The Defense Advanced Research Projects Agency (DARPA) is taking proactive measures to address potential vulnerabilities in mixed reality (MR) headsets, which could have serious implications for military personnel. They have initiated the Intrinsic Cognitive Security (ICS) program, aimed at safeguarding MR systems against “cognitive attacks.”
These attacks exploit the close relationship between users and MR equipment, including cyberattacks such as information flooding, injection of virtual data, and personal area network disruptions.
Cognitive attacks go beyond digital interference and may involve planting real-world objects to confuse MR displays, using physical objects to trigger false alarms, or tracking a wearer’s eye movements to monitor their actions.
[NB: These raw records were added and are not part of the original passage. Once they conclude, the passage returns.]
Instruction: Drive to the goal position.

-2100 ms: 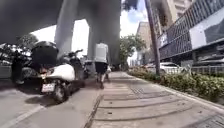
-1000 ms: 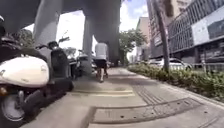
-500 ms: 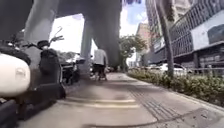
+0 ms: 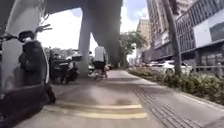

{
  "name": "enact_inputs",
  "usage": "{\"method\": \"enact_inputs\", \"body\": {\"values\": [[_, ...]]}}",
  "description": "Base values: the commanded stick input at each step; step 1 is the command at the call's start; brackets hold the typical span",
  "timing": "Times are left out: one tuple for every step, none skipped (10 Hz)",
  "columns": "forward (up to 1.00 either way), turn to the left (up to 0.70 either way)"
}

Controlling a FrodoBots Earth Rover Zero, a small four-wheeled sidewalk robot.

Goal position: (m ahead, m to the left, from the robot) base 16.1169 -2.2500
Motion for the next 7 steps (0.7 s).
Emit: {"method": "enact_inputs", "body": {"values": [[0.7, 0.0], [0.7, 0.0], [0.7, 0.0], [0.7, 0.0], [0.7, -0.05], [0.7, -0.14], [0.7, -0.06]]}}
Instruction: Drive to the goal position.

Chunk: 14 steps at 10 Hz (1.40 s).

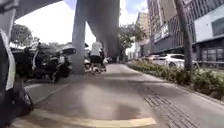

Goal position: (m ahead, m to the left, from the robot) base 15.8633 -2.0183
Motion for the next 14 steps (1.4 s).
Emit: {"method": "enact_inputs", "body": {"values": [[0.7, 0.0], [0.7, 0.0], [0.7, 0.0], [0.7, 0.0], [0.7, 0.0], [0.7, 0.0], [0.7, 0.0], [0.7, 0.0], [0.7, 0.0], [0.7, 0.0], [0.7, 0.0], [0.7, 0.0], [0.7, 0.0], [0.7, 0.0]]}}
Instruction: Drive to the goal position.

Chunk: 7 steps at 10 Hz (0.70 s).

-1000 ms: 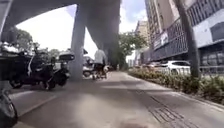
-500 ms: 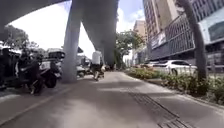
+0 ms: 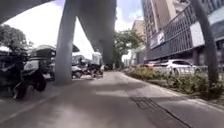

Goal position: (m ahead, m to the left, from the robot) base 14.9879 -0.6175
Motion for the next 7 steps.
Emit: {"method": "enact_inputs", "body": {"values": [[0.7, 0.0], [0.7, 0.0], [0.7, 0.0], [0.7, 0.0], [0.7, 0.0], [0.7, 0.0], [0.7, 0.0]]}}
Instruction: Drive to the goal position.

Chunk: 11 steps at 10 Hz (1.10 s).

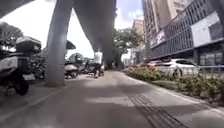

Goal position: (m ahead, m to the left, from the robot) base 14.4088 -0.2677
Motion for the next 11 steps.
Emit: {"method": "enact_inputs", "body": {"values": [[0.7, 0.0], [0.7, 0.0], [0.7, 0.0], [0.7, 0.0], [0.7, 0.0], [0.7, 0.0], [0.7, 0.0], [0.7, 0.02], [0.7, 0.11], [0.7, 0.13], [0.7, 0.14]]}}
The consequences are detrimental, leading to MR users receiving inaccurate information or experiencing debilitating lags that induce nausea and hinder their ability to perform.
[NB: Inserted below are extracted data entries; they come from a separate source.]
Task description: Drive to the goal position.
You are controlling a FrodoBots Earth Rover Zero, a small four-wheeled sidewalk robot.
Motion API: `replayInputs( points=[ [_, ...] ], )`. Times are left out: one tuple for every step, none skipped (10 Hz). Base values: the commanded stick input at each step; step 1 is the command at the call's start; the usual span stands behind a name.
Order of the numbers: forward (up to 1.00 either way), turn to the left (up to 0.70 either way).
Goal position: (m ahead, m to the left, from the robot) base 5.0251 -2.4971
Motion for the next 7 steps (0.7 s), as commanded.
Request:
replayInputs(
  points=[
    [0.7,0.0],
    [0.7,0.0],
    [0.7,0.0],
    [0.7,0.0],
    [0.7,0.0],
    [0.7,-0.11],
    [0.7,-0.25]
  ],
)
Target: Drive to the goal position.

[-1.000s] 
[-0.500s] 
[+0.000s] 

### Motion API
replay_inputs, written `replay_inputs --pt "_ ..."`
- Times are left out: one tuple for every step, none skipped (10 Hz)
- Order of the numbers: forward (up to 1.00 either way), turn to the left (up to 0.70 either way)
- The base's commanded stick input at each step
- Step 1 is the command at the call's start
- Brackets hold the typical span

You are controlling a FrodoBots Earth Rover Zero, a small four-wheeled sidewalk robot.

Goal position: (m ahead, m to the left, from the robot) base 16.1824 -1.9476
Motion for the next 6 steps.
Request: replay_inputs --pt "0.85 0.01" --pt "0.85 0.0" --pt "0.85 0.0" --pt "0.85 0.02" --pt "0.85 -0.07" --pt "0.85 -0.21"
The ICS program is founded on the idea that formal methods, which rely on mathematics-based approaches to ensure system guarantees, can be extended with cognitive models to protect MR users from such attacks. These formal methods have not been widely applied to MR protection, but the cognitive engineering field provides principles to create models and guarantees for defense against cognitive attacks.
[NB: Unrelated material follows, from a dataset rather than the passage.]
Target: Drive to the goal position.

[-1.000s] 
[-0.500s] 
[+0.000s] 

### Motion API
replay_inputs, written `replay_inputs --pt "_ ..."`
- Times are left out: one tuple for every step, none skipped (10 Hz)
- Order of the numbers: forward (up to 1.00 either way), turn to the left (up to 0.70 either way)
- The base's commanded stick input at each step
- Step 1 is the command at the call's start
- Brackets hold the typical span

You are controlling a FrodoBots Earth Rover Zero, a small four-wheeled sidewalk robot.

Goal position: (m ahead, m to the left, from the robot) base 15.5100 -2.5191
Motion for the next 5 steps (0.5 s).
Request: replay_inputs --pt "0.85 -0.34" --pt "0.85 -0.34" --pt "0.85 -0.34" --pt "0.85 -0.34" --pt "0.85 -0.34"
While DARPA’s ICS initiative is still in its early stages, it is progressing more swiftly than the development of MR technology. For instance, the US Army’s 2022 tests of mixed reality HoloLens headsets, created in collaboration with Microsoft, revealed issues such as headaches, eyestrain, and nausea after only a few hours of use. The Integrated Visual Augmentation System (IVAS) project, derived from custom HoloLens hardware, faced delays and funding concerns.
The Army has taken steps to improve IVAS, but it will take time for cognitive security features from DARPA’s ICS program to be integrated into such devices. Nevertheless, DARPA is determined to develop methods for protected MR systems before they become widespread in battlefield applications, prioritizing the safety and effectiveness of military personnel’s use of MR technology. The exact timeline for achieving these objectives remains uncertain.